A Multiverse – where our Universe is only one of many – might not be as inhospitable to life as previously thought, according to new research.
Questions about whether other universes might exist as part of a larger Multiverse, and if they could harbor life, are burning issues in modern cosmology.
Now new research led by Durham University, UK, and Australia’s University of Sydney, Western Sydney University and the University of Western Australia, has shown that life could potentially be common throughout the Multiverse, if it exists.
The key to this, the researchers say, is dark energy, a mysterious “force” that is accelerating the expansion of the Universe.

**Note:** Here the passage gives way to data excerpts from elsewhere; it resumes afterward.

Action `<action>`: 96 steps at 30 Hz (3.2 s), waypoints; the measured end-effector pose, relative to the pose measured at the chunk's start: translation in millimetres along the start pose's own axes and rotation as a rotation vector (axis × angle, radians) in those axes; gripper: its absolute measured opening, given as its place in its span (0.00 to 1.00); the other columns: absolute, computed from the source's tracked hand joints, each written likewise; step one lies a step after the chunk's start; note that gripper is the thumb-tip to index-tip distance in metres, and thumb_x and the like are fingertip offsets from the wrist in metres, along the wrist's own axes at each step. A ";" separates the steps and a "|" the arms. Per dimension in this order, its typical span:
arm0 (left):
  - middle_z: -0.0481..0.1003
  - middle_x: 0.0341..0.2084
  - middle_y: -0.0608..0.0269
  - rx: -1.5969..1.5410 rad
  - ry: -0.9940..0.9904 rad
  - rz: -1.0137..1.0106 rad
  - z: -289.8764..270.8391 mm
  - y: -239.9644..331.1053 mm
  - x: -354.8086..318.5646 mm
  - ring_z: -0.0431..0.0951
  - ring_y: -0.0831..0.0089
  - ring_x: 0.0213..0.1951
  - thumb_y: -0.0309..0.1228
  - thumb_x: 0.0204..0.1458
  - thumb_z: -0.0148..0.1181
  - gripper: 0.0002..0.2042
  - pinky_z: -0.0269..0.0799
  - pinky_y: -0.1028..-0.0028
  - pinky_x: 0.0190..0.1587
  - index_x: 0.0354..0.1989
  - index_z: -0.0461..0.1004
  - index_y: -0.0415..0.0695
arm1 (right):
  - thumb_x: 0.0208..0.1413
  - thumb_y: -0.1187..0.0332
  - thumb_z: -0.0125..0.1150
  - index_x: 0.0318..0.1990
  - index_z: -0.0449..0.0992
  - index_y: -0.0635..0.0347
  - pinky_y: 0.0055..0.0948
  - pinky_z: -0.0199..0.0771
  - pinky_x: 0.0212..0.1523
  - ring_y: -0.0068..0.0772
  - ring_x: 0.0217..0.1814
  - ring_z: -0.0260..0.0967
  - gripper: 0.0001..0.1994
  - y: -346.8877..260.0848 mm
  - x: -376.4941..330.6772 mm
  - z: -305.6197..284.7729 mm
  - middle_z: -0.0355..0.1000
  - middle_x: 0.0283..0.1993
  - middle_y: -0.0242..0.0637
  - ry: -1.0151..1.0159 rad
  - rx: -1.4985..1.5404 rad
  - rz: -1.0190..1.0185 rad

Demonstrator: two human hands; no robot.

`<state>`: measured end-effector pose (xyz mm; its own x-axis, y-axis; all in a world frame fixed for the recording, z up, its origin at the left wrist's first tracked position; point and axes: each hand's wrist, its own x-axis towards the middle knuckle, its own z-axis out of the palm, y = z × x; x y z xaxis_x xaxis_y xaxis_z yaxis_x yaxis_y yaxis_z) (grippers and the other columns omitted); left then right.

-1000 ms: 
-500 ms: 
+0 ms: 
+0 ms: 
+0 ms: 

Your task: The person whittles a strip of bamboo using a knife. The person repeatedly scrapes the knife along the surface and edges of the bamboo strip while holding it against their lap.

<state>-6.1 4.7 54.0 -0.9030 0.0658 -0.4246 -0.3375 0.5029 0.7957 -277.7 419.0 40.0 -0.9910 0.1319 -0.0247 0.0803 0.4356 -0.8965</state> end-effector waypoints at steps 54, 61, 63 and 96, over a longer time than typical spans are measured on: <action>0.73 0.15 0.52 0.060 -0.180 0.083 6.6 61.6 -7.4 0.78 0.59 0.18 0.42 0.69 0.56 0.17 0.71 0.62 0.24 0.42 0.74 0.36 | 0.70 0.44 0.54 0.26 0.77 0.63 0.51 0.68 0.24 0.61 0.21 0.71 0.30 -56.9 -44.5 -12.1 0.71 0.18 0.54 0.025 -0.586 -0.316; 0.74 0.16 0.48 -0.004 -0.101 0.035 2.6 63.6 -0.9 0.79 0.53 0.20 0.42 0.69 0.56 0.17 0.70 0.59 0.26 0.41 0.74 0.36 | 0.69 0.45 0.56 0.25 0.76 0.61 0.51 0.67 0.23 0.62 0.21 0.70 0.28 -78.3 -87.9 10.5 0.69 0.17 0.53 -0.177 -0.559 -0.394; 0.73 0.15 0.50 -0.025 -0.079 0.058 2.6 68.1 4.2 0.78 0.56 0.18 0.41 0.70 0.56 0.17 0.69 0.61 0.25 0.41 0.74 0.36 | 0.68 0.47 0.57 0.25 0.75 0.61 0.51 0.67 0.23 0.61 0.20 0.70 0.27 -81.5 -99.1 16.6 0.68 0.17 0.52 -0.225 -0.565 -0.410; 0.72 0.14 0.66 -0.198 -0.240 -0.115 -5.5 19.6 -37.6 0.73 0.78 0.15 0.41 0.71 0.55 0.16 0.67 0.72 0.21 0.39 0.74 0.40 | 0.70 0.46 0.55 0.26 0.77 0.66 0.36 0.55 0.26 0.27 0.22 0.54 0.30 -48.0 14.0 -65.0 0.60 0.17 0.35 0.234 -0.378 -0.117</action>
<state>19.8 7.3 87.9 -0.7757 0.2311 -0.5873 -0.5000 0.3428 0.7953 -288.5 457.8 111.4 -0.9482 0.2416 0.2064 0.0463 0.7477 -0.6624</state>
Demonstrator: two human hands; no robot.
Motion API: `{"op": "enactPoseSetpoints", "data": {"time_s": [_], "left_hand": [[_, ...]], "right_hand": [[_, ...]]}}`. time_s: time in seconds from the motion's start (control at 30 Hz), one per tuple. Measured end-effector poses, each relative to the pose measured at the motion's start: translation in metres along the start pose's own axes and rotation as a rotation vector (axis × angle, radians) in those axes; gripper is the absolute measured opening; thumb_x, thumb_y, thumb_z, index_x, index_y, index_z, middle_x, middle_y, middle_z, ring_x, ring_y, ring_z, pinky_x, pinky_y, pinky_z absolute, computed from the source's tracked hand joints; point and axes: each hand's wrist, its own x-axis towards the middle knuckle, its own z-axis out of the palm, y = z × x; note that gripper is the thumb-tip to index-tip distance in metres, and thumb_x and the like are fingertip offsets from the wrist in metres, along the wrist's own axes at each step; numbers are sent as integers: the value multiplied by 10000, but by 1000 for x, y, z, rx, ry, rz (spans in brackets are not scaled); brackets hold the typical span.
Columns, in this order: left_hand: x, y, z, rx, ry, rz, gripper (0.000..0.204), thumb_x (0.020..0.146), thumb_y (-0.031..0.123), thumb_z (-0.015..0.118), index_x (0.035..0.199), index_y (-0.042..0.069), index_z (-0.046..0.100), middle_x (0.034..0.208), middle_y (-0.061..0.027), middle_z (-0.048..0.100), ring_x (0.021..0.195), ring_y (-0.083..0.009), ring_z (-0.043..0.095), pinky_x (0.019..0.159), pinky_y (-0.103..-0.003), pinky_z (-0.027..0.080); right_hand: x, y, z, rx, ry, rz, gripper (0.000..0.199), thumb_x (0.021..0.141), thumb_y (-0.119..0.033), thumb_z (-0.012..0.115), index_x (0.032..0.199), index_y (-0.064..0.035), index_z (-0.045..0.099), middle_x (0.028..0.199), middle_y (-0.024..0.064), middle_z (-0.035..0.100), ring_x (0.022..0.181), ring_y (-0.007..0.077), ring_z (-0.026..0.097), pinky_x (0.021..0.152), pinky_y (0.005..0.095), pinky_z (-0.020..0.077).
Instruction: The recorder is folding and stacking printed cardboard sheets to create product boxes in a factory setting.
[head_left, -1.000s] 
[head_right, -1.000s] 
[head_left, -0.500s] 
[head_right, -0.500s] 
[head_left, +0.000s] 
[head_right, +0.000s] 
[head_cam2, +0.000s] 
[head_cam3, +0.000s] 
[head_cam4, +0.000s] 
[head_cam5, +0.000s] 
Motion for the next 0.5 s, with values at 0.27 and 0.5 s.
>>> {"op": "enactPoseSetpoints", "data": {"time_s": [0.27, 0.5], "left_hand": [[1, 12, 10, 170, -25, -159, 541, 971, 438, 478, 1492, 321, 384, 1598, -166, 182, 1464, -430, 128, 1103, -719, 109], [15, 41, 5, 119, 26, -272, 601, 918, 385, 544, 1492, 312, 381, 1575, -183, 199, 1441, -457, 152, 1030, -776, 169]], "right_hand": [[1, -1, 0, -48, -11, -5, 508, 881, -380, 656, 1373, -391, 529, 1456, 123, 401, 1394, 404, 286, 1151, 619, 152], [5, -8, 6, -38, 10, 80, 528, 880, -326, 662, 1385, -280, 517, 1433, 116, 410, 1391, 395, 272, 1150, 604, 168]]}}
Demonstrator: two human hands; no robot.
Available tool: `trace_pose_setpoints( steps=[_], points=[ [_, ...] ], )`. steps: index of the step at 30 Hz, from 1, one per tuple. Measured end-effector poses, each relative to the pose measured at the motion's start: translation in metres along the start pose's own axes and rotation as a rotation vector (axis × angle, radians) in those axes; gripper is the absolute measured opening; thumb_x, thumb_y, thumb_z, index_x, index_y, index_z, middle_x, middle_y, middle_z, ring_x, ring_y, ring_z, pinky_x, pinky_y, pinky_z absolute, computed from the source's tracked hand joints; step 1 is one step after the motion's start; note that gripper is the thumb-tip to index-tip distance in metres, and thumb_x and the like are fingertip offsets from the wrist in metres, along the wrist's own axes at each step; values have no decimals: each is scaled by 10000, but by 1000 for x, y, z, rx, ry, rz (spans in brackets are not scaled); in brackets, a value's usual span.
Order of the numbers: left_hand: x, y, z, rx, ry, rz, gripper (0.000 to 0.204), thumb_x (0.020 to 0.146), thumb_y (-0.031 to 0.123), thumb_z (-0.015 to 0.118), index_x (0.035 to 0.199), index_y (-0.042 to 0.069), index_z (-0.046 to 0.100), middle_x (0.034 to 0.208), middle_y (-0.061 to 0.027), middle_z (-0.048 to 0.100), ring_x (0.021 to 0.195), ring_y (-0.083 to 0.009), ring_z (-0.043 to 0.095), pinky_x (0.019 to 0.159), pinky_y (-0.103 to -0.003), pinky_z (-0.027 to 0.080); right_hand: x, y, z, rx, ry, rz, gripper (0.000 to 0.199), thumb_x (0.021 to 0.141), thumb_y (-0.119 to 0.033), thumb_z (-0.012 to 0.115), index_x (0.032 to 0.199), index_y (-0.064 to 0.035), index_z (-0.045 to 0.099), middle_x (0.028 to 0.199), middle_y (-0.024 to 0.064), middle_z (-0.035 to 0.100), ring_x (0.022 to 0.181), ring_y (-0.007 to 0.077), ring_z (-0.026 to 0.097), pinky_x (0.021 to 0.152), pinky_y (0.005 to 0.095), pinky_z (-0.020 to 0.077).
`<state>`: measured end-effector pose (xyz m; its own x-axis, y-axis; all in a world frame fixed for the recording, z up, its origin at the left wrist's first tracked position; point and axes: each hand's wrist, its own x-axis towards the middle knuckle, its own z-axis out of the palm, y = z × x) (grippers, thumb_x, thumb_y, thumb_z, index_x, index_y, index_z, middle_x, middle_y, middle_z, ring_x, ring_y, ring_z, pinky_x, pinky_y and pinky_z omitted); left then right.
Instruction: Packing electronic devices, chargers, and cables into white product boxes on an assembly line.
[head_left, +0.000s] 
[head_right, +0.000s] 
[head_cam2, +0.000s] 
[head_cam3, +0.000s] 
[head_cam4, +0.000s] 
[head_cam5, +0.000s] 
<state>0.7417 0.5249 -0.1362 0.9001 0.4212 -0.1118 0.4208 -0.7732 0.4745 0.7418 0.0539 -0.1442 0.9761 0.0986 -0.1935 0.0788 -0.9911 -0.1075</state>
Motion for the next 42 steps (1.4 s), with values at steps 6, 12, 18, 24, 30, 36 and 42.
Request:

Simulations of the formation of structure in an expanding universe, featuring a universe with no cosmological constant/dark energy (left), a universe with 10 times more dark energy than in our universe (center), and a universe with a very large cosmological constant/dark energy, 100 times more than in our universe (right). In the color scheme, blue colors represent high density regions of the universe where stars are forming, and red, low density. The simulations run for approximately 14 billion years. All models use the same initial conditions after the big bang. At early times, the Universe was very hot and dense. Gravity pulls matter together to form structure, while the rapid expansion caused by dark energy dilutes all matter as the Universe ages, halting star formation. Credit: Jaime Salcido/EAGLE
Scientists say that current theories of the origin of the Universe predict much more dark energy in our Universe than is observed. Adding larger amounts would cause such a rapid expansion that it would dilute matter before any stars, planets or life could form.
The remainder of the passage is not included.